みつりんふぁんくらぶ

観たものについてのメモ。解体的です

パドルの子

パドルの子

パドルの子

最近新生活で心が疲弊してるから本を読もうと頑張っている。久々に小説を読んだ。
作者はこれが処女作なんだっけな。脚本家志望の経歴があるだけに小説というよりは映像向けの作品だなと思った。

新海誠好きなの?

新海誠のことそんなに知らないけど、思春期の爽やかさとどろりまで行かない湿ったような鬱屈さが新海誠の武器だと勝手に思ってて、この作品も同じような感覚あった。似てるねーとか新海誠っぽいね!とかそういうことではなく、ほのかに匂いを感じる。
私は新海誠好きでも嫌いでもないです。

最初文章がちょっと痛くて軽すぎてしんどかったけど、転がものすごい速度と密度で走っていくから面食らった。300ページ強だけど「おもしろいかもしれない」と思ったのは200ページ過ぎてから。おそらく読み進めていったら段々三輪と水原の関係性について疑問を持ち始めると思うんだけど、その解け方が怒涛の勢いだった。
多分2週して補完されるようになってて、読み直して確認しなきゃ!っていう伏線がわかりやすく散りばめられてたんだけどひさびさにフィクションの本読んだからそこまでの力が出ないので今回は1週に留めとくことにする。積ん読を減らしていかないと…

タイトルの回収はきっちりされてるんだけど、作品自体がパドルしてる(?)から、そういう面で見たら読者はみんなパドルの子だなと思いました。読者の違和感をこんなに顕著に生み出すことってありそうでなかったよなと思った。作品の性質上読者が「え?」って思ったとしても違和感ないような体で話は進んでいくから、そういう演出が映像向けっぽいなーと思った。




▽2週目の私に注目して読んでほしいポイントのメモ(ネタバレ)



・「パドルの子」が生まれる過程がよくわからなかった。状況説明のところだけ何回か読み直したんだけどやっぱりわからなかった。
溺れた三輪が生き延びたいと思ったから水原を生き返らせたのか、パドルの仕組みに気づいた水原を生き返らせたいと思った三輪がパドル発見後に水原を生き返らせたのかの動機が1週目では理解できなかった。

・パドル消失後のご都合主義世界が出来上がった仕組み。なにか理由があったのか。水原が虹と一緒にご都合主義世界を作って消えたのか?

・三輪父が水泳部に変わった理由。なんで天文じゃダメだったの?「屋上フェチだから」で済ましていいの?

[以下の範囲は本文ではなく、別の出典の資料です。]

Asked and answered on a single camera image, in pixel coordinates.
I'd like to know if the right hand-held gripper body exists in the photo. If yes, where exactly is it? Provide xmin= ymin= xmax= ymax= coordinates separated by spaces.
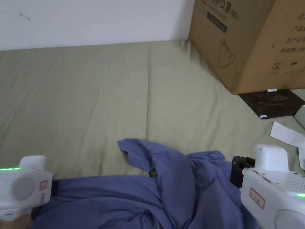
xmin=230 ymin=144 xmax=305 ymax=229

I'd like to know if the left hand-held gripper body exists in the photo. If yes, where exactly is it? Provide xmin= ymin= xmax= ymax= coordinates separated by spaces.
xmin=0 ymin=155 xmax=59 ymax=223

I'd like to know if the blue garment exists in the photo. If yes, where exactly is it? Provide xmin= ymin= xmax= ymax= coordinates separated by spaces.
xmin=31 ymin=138 xmax=256 ymax=229

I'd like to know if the person's left hand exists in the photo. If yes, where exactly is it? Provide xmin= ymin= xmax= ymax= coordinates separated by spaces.
xmin=0 ymin=214 xmax=34 ymax=229

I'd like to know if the white paper sheet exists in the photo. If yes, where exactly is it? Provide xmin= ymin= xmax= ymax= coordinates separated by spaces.
xmin=270 ymin=121 xmax=305 ymax=146

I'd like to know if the white box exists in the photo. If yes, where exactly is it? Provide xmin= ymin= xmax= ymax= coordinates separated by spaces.
xmin=294 ymin=104 xmax=305 ymax=131

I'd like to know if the dark flat board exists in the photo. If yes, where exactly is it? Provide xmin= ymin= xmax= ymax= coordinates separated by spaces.
xmin=239 ymin=89 xmax=305 ymax=120

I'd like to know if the bed with pale green sheet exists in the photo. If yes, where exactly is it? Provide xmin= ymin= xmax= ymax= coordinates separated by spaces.
xmin=0 ymin=39 xmax=305 ymax=189

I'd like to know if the brown cardboard carton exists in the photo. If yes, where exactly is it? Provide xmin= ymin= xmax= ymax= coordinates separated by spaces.
xmin=189 ymin=0 xmax=305 ymax=95

・「三輪のパドルの子」は文字通りに捉えて大丈夫?水難事故で行方不明になった水原とパドルによって再構築された水原は本当の意味で同一人物なの(これは小林、三輪母にもいえる)?もしそうであれば「三輪の」って修飾いらなくない?パドルによって変えられた世界を変えたと認知できるのは変えた者のみだから「三輪の」なのかな。

3割斜め読みだったから取りこぼしがありそうなんだよなー。話忘れた頃に読み直したくなるとは思うからそん時にこれ見直してから臨みます。